### Task statement
Copy the data below verbatim, leaving no line out.

### Supplied material
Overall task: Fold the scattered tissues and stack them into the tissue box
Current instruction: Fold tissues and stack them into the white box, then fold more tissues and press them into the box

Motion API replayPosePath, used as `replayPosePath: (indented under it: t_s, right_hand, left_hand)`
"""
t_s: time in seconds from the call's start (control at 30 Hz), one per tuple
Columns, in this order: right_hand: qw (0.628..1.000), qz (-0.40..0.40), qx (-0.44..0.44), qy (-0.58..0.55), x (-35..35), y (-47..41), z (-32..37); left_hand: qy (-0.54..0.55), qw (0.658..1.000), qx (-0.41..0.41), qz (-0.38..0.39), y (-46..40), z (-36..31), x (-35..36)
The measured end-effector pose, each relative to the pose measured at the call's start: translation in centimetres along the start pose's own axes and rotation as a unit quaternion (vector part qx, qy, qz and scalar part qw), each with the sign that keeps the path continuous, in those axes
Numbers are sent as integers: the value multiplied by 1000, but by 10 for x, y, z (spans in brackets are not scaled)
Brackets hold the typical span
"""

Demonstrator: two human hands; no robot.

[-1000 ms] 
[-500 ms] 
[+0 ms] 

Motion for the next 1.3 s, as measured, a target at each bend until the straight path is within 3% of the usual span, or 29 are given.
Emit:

### Solution to the problem
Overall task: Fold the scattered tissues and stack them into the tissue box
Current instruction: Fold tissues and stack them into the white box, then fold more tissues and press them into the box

Motion API replayPosePath, used as `replayPosePath: (indented under it: t_s, right_hand, left_hand)`
"""
t_s: time in seconds from the call's start (control at 30 Hz), one per tuple
Columns, in this order: right_hand: qw (0.628..1.000), qz (-0.40..0.40), qx (-0.44..0.44), qy (-0.58..0.55), x (-35..35), y (-47..41), z (-32..37); left_hand: qy (-0.54..0.55), qw (0.658..1.000), qx (-0.41..0.41), qz (-0.38..0.39), y (-46..40), z (-36..31), x (-35..36)
The measured end-effector pose, each relative to the pose measured at the call's start: translation in centimetres along the start pose's own axes and rotation as a unit quaternion (vector part qx, qy, qz and scalar part qw), each with the sign that keeps the path continuous, in those axes
Numbers are sent as integers: the value multiplied by 1000, but by 10 for x, y, z (spans in brackets are not scaled)
Brackets hold the typical span
"""

Demonstrator: two human hands; no robot.

[-1000 ms] 
[-500 ms] 
[+0 ms] 

Motion for the next 1.3 s, as measured, a target at each bend until the straight path is within 3% of the usual span, or 29 are given.
Emit:

The required output is now complete.